"Nothing in the world is permanent,
and we're foolish when we ask anything to last,
but surely we're still more foolish
not to take delight in it while we have it."
-- W. Somerset Maugham, The Razor's Edge
|Self portrait 10-23-13|
"I'm not scared for myself for dying.
Because I believe all these places are temporary.
This is just one shell."
-- Israel Kamakawiwo'ole
"Graffiti's always been a temporary art form.
You make your mark and then they scrub it off."
"... and here's a secret for you --
everything beautiful is sad ...
gilded with impermanence ..."
-- John Geddes, A Familiar Rain
Most of the time, when I do a self portrait that involves a lot of makeup or face paint, it takes longer to put the face on than it does to take the picture.

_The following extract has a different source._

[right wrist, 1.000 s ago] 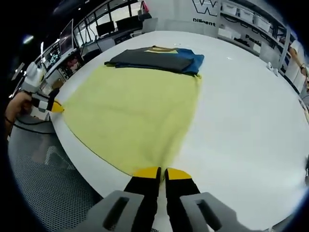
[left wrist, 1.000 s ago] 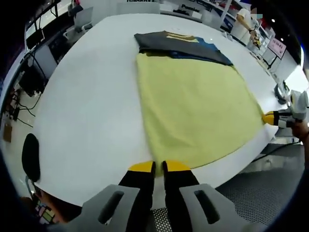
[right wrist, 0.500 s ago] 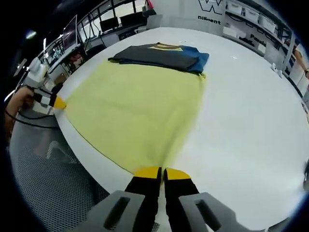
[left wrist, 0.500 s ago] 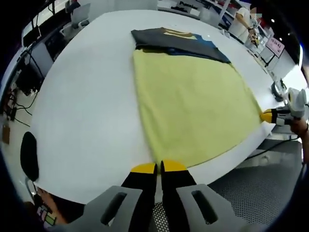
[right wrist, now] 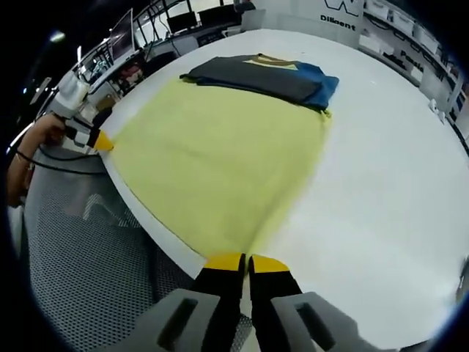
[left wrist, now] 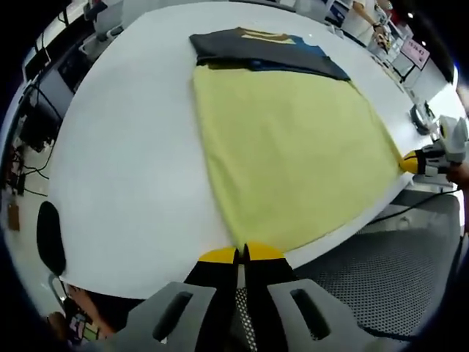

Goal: Fold the garment on the visible template until the final outline fits inside the template.

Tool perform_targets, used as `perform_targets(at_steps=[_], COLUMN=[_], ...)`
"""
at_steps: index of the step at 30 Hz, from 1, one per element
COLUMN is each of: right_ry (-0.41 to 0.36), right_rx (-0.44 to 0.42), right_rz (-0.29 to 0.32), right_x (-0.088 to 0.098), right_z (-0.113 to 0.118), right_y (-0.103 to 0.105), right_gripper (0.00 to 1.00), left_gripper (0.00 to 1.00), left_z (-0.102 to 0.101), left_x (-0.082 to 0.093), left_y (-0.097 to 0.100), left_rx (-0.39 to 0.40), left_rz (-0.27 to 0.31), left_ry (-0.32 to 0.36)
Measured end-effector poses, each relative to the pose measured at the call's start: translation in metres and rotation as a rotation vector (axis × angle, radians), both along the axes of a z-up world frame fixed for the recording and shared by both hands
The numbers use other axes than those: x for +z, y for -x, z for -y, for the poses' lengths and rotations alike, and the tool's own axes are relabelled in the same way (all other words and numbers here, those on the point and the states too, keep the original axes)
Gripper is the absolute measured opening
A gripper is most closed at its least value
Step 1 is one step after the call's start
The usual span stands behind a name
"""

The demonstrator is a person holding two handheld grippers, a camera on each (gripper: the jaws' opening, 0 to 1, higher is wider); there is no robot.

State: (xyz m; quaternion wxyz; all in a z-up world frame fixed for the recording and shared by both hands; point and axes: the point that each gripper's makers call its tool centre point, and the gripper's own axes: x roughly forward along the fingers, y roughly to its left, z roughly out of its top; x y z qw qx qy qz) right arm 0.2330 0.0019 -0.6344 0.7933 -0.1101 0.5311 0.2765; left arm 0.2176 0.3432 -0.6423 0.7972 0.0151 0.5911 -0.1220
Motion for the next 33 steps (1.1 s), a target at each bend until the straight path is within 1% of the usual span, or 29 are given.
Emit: perform_targets(at_steps=[2, 8, 10, 13, 19, 20, 23, 27, 29, 33], right_ry=[0.008, 0.01, 0.013, 0.016, 0.029, 0.034, 0.037, 0.029, 0.027, 0.016], right_rx=[0.006, 0.027, 0.036, 0.043, 0.047, 0.046, 0.046, 0.033, 0.031, 0.019], right_rz=[-0.021, -0.058, -0.073, -0.083, -0.096, -0.106, -0.115, -0.132, -0.133, -0.122], right_x=[-0.002, -0.003, -0.004, -0.003, -0.002, -0.003, -0.003, -0.002, -0.002, 0.002], right_z=[0.0, 0.0, 0.001, 0.0, 0.001, 0.002, 0.002, 0.0, 0.0, 0.0], right_y=[0.004, 0.013, 0.017, 0.021, 0.025, 0.028, 0.03, 0.034, 0.034, 0.031], right_gripper=[0.0, 0.0, 0.0, 0.0, 0.0, 0.0, 0.0, 0.0, 0.0, 0.0], left_gripper=[0.01, 0.01, 0.01, 0.01, 0.01, 0.01, 0.01, 0.01, 0.01, 0.01], left_z=[-0.001, -0.001, -0.001, -0.001, 0.0, 0.0, 0.0, -0.001, -0.002, -0.003], left_x=[0.0, 0.0, 0.0, 0.0, 0.0, 0.0, -0.001, 0.0, 0.0, 0.002], left_y=[0.001, 0.008, 0.012, 0.015, 0.023, 0.024, 0.028, 0.029, 0.029, 0.028], left_rx=[-0.007, -0.034, -0.054, -0.065, -0.076, -0.075, -0.087, -0.083, -0.08, -0.045], left_rz=[-0.008, -0.033, -0.047, -0.049, -0.074, -0.081, -0.092, -0.094, -0.095, -0.09], left_ry=[-0.011, -0.029, -0.039, -0.052, -0.062, -0.064, -0.08, -0.083, -0.083, -0.066])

It's not unusual for me to spend an hour or more getting ready for a 10 or 15 minute photo shoot. As soon as I'm satisfied with what I have in the camera, I go slather my face with cold cream and scrub the whole thing off. (For the record, I go through a lot of cold cream.)
I get a particular thrill knowing that the ho-hum rest of the world is out there doing it's mundane thing while I am hidden away in my private happy place, elaborately (if temporarily) disguised as the Bride of Frankenstein, or Medusa, or a zombie, or a pirate, or, for today's face, a Day of the Dead skull.
Most of the time, nobody else ever sees me in the actual makeup. I put it on, I get the shot, I wash it off. Nobody's the wiser. Until the next day when I post the image or images here on the blog. But by the time you see it here, for me the moment is over and I'm onto the next face.
I love the mystery of having a kind of secret double life. Though I guess it's more than a double life, actually, because the math can multiply by however many faces I can come up with.
When I go out, I'm just me. But when I'm working on a portrait, I can be anybody I want to be, for a little while anyway.